*What is needed*
Reproduce every line that appears below, precisely and completely.

-------- Source data

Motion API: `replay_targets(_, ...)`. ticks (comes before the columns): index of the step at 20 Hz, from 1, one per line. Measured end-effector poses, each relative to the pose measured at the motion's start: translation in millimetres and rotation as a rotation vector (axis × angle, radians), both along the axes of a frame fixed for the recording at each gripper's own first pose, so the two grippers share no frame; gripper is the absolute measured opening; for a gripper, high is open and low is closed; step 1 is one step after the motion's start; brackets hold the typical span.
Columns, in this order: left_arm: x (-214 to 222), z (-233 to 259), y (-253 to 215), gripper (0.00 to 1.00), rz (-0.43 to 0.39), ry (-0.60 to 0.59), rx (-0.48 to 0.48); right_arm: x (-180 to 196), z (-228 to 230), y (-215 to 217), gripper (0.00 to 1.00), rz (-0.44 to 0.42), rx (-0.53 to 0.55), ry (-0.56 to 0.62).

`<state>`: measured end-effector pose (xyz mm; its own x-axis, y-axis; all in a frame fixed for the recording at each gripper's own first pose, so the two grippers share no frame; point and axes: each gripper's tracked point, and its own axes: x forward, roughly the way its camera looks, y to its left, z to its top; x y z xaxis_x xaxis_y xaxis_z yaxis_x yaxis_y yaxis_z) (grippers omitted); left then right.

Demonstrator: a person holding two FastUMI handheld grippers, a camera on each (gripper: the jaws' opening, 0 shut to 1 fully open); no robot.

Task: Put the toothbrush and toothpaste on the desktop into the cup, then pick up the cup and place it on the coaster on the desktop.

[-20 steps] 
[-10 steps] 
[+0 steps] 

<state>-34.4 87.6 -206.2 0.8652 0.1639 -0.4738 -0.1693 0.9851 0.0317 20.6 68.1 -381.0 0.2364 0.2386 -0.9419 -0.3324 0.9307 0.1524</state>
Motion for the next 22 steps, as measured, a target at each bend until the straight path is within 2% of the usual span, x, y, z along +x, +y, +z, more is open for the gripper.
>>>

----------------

*Answer section*
Motion API: `replay_targets(_, ...)`. ticks (comes before the columns): index of the step at 20 Hz, from 1, one per line. Measured end-effector poses, each relative to the pose measured at the motion's start: translation in millimetres and rotation as a rotation vector (axis × angle, radians), both along the axes of a frame fixed for the recording at each gripper's own first pose, so the two grippers share no frame; gripper is the absolute measured opening; for a gripper, high is open and low is closed; step 1 is one step after the motion's start; brackets hold the typical span.
Columns, in this order: left_arm: x (-214 to 222), z (-233 to 259), y (-253 to 215), gripper (0.00 to 1.00), rz (-0.43 to 0.39), ry (-0.60 to 0.59), rx (-0.48 to 0.48); right_arm: x (-180 to 196), z (-228 to 230), y (-215 to 217), gripper (0.00 to 1.00), rz (-0.44 to 0.42), rx (-0.53 to 0.55), ry (-0.56 to 0.62).

`<state>`: measured end-effector pose (xyz mm; its own x-axis, y-axis; all in a frame fixed for the recording at each gripper's own first pose, so the two grippers share no frame; point and axes: each gripper's tracked point, and its own axes: x forward, roughly the way its camera looks, y to its left, z to its top; x y z xaxis_x xaxis_y xaxis_z yaxis_x yaxis_y yaxis_z) (grippers omitted); left then right.

Demonstrator: a person holding two FastUMI handheld grippers, a camera on each (gripper: the jaws' opening, 0 shut to 1 fully open); no robot.

Task: Put the toothbrush and toothpaste on the desktop into the cup, then pick up the cup and place it on the coaster on the desktop.

[-20 steps] 
[-10 steps] 
[+0 steps] 

<state>-34.4 87.6 -206.2 0.8652 0.1639 -0.4738 -0.1693 0.9851 0.0317 20.6 68.1 -381.0 0.2364 0.2386 -0.9419 -0.3324 0.9307 0.1524</state>
Motion for the next 22 steps, as measured, a target at each bend until the straight path is within 2% of the usual span, x, y, z along +x, +y, +z, more is open for the gripper.
>>>

This concludes the answer.